The author of One for the Road, a book that looks at the grassroots of drunk driving in the U.S., says that love of drinking and love of driving are both deeply rooted in the nation’s culture. This is why, despite stricter laws, harsher punishments and heavier fines, so many Americans still drive while under the influence.
In 2012 the Centers for Disease Control and Prevention (CDC) received 10,322 reports of fatal motor vehicle accidents that involved alcohol- impaired drivers. Two years prior to this, more than 1.4 million drivers were arrested after they were found intoxicated either by alcohol or illegal drugs.
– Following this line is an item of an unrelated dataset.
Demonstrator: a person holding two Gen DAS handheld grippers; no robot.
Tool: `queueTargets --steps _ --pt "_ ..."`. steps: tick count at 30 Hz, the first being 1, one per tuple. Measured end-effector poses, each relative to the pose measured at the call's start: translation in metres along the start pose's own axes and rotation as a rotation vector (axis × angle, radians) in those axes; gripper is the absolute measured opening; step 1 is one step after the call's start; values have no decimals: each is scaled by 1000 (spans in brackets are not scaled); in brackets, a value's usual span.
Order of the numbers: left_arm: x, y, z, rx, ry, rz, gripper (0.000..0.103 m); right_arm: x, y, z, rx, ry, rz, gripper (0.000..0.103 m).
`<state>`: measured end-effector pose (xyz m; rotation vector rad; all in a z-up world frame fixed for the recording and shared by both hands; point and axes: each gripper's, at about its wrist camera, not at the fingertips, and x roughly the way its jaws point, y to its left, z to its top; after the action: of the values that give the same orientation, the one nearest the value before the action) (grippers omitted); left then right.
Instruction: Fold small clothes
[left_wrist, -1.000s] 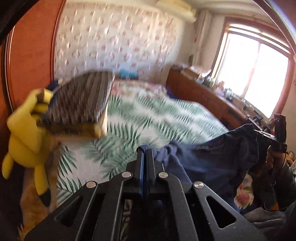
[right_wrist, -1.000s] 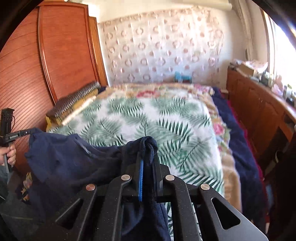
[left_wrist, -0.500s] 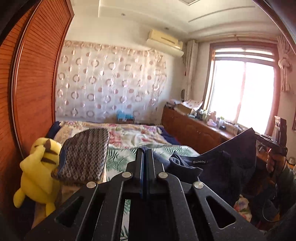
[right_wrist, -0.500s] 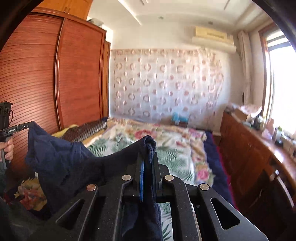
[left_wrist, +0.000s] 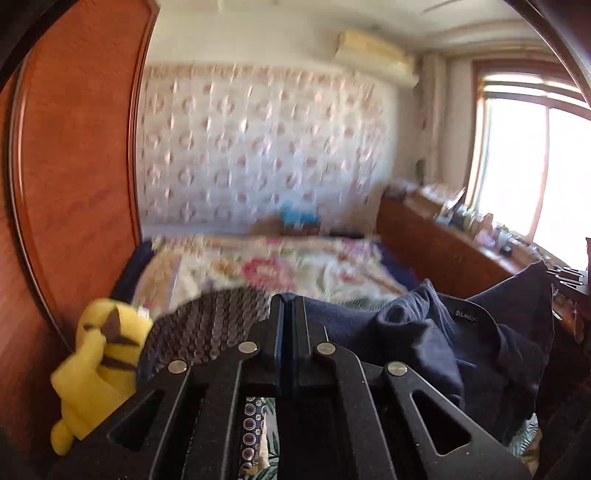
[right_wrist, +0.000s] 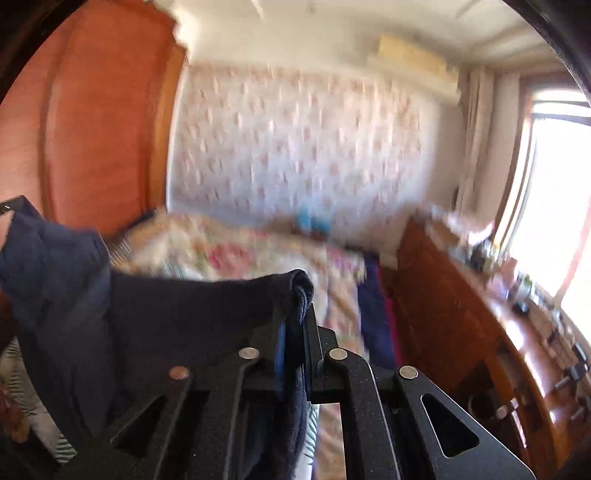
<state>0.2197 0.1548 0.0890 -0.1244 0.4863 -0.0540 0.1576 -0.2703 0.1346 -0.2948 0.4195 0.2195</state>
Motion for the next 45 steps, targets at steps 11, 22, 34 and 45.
queueTargets --steps 11,22,34,45 --pt "40 -17 -61 62 122 -65 78 153 27 -51 121 259 9 46" --pt "65 -49 -73 118 184 -59 78 146 90 -62 73 247 272 46" --pt "101 -64 -79 154 250 -84 78 204 152 -74 -22 355 419 46" --pt "185 -90 -65 193 393 -98 67 180 113 -58 9 259 379 5"
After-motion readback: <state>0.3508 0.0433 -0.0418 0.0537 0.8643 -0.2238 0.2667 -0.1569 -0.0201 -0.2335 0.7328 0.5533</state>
The present blood alcohol concentration limit for drivers in all U.S. states is 0.08%, while for drivers below the age of 21, a “No Tolerance” policy, is in effect. This policy mandates that no trace of alcohol should be found in their blood system while they are driving, (traffic accident by the way, is the leading cause of death among teens). Punishment for violators include huge fines, jail term and probable loss of license.
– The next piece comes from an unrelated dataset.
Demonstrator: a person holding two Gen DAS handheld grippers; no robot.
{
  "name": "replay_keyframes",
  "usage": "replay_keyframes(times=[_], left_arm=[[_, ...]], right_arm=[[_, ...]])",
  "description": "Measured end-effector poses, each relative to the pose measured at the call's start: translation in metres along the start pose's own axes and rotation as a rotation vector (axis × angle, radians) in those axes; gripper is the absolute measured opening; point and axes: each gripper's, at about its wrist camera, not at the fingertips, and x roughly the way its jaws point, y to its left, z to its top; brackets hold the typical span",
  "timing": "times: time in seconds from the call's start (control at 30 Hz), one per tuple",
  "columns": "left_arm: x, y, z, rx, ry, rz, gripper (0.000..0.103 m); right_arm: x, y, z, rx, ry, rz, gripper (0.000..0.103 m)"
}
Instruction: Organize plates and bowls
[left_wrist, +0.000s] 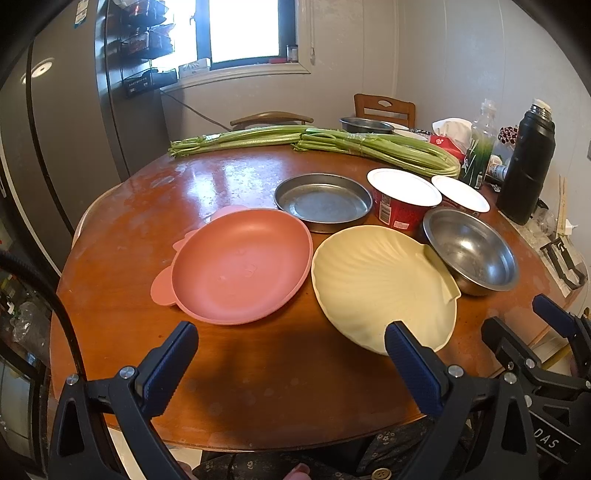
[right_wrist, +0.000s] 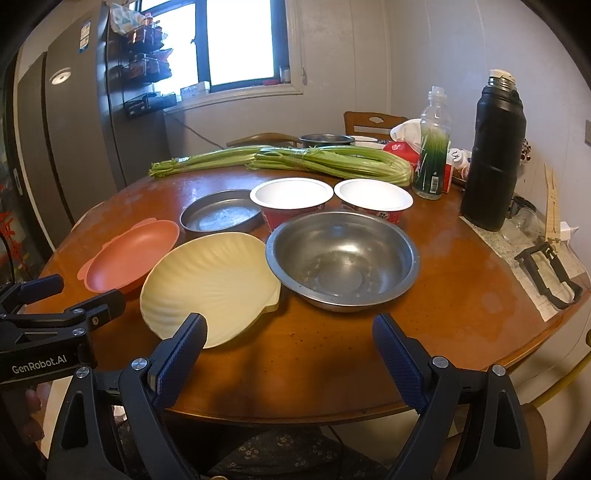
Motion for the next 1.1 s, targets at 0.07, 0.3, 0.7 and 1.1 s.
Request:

The law sees drunk driving as a grave act of negligence, much more so if someone gets injured or killed. Drivers who will be found intoxicated will be charged with DUI, or driving under the influence, a serious violation of road safety rules. Depending on the BAC level or if anyone is hurt in the accident, the punishments become heavier and the fines, more costly; there are also the possibility of the court ordering that an ignition interlock be installed inside the driver’s vehicle and the acquisition of an SR-22.
As explained in the website of Karlin, Fleisher & Falkenberg, LLC, DUI is characterized as having a blood alcohol concentration (BAC) over 0.08%. While this is the threshold at which it becomes illegal to operate a motor vehicle, one may still be charged with a DUI if his/her BAC was below the legal limit. In many states, such as in Tennessee , there is what is called an “implied consent” law. This law declares one’s position behind the wheel of a vehicle as consent for mandatory submission to a chemical test. Refusal to submit to a chemical test should an officer ask him/her to do so will result in automatic revocation of his/her driver’s license for a period of at least one year, depending on his/her history of being pulled over for intoxicated driving.